THE TASK - A faithful transcript of all the lines below, with no pictures, is the goal here.

INFORMATION SUPPLIED -

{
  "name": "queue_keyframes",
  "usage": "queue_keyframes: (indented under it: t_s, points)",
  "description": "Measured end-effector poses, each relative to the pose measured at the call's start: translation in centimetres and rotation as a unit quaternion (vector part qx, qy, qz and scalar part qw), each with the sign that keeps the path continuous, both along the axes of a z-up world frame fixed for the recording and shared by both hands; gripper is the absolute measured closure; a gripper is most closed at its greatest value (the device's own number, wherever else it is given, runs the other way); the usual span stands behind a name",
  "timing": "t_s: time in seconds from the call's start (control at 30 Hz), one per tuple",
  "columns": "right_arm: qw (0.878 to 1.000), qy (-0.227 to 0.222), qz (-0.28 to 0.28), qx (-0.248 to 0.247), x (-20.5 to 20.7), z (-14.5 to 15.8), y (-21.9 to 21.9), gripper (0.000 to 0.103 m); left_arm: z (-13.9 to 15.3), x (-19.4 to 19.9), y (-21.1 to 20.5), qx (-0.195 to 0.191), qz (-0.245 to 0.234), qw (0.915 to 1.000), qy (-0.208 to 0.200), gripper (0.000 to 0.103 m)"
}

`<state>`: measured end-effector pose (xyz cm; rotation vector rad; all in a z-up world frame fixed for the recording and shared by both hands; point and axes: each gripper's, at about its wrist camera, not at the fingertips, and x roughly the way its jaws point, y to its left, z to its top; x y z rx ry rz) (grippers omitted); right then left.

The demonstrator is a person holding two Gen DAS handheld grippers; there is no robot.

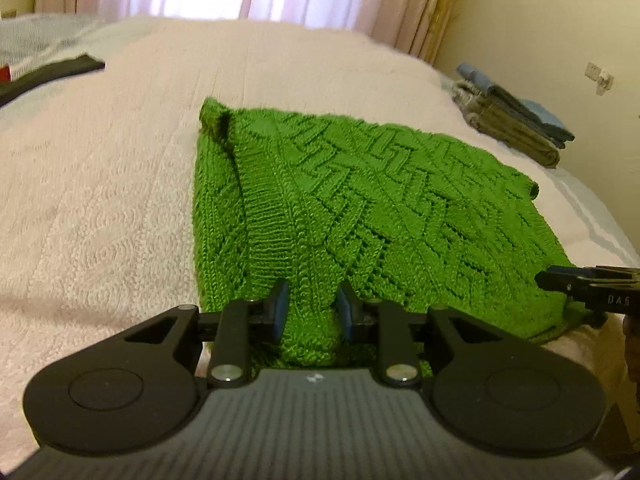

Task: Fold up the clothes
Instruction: 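Press the folded edge flat with both tools, then open both tools and withdraw them from the folded vest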

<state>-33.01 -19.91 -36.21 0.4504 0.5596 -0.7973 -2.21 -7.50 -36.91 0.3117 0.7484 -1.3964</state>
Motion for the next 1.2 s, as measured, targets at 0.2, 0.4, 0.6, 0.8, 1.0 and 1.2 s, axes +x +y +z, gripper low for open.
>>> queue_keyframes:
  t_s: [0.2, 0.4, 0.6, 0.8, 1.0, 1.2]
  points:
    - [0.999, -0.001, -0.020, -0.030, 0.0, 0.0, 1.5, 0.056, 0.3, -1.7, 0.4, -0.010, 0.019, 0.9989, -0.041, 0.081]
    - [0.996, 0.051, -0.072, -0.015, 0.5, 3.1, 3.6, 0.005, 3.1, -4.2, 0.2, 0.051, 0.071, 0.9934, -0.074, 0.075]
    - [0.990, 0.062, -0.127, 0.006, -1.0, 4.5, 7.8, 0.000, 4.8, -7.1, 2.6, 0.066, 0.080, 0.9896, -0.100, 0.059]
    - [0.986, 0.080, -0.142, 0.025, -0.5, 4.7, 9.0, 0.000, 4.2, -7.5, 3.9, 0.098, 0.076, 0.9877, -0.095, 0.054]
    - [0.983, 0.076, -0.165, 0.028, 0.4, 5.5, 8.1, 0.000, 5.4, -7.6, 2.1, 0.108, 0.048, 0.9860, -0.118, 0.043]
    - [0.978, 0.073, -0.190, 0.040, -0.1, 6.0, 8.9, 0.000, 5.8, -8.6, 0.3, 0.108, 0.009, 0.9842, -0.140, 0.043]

OUTPUT -
{
  "name": "queue_keyframes",
  "usage": "queue_keyframes: (indented under it: t_s, points)",
  "description": "Measured end-effector poses, each relative to the pose measured at the call's start: translation in centimetres and rotation as a unit quaternion (vector part qx, qy, qz and scalar part qw), each with the sign that keeps the path continuous, both along the axes of a z-up world frame fixed for the recording and shared by both hands; gripper is the absolute measured closure; a gripper is most closed at its greatest value (the device's own number, wherever else it is given, runs the other way); the usual span stands behind a name",
  "timing": "t_s: time in seconds from the call's start (control at 30 Hz), one per tuple",
  "columns": "right_arm: qw (0.878 to 1.000), qy (-0.227 to 0.222), qz (-0.28 to 0.28), qx (-0.248 to 0.247), x (-20.5 to 20.7), z (-14.5 to 15.8), y (-21.9 to 21.9), gripper (0.000 to 0.103 m); left_arm: z (-13.9 to 15.3), x (-19.4 to 19.9), y (-21.1 to 20.5), qx (-0.195 to 0.191), qz (-0.245 to 0.234), qw (0.915 to 1.000), qy (-0.208 to 0.200), gripper (0.000 to 0.103 m)"
}

`<state>`: measured end-effector pose (xyz cm; rotation vector rad; all in a z-up world frame fixed for the recording and shared by both hands; point and axes: each gripper's, at about its wrist camera, not at the fingertips, and x roughly the way its jaws point, y to its left, z to its top; x y z rx ry rz) (grippers omitted); right then left.

The demonstrator is a person holding two Gen DAS handheld grippers; there is no robot.


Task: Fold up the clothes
Instruction: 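Press the folded edge flat with both tools, then open both tools and withdraw them from the folded vest
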
<state>-33.01 -19.91 -36.21 0.4504 0.5596 -0.7973 -2.21 -7.50 -36.91 0.3117 0.7484 -1.3964</state>
Motion for the next 1.2 s, as measured, targets at 0.2, 0.4, 0.6, 0.8, 1.0 and 1.2 s, axes +x +y +z, gripper low for open.
>>> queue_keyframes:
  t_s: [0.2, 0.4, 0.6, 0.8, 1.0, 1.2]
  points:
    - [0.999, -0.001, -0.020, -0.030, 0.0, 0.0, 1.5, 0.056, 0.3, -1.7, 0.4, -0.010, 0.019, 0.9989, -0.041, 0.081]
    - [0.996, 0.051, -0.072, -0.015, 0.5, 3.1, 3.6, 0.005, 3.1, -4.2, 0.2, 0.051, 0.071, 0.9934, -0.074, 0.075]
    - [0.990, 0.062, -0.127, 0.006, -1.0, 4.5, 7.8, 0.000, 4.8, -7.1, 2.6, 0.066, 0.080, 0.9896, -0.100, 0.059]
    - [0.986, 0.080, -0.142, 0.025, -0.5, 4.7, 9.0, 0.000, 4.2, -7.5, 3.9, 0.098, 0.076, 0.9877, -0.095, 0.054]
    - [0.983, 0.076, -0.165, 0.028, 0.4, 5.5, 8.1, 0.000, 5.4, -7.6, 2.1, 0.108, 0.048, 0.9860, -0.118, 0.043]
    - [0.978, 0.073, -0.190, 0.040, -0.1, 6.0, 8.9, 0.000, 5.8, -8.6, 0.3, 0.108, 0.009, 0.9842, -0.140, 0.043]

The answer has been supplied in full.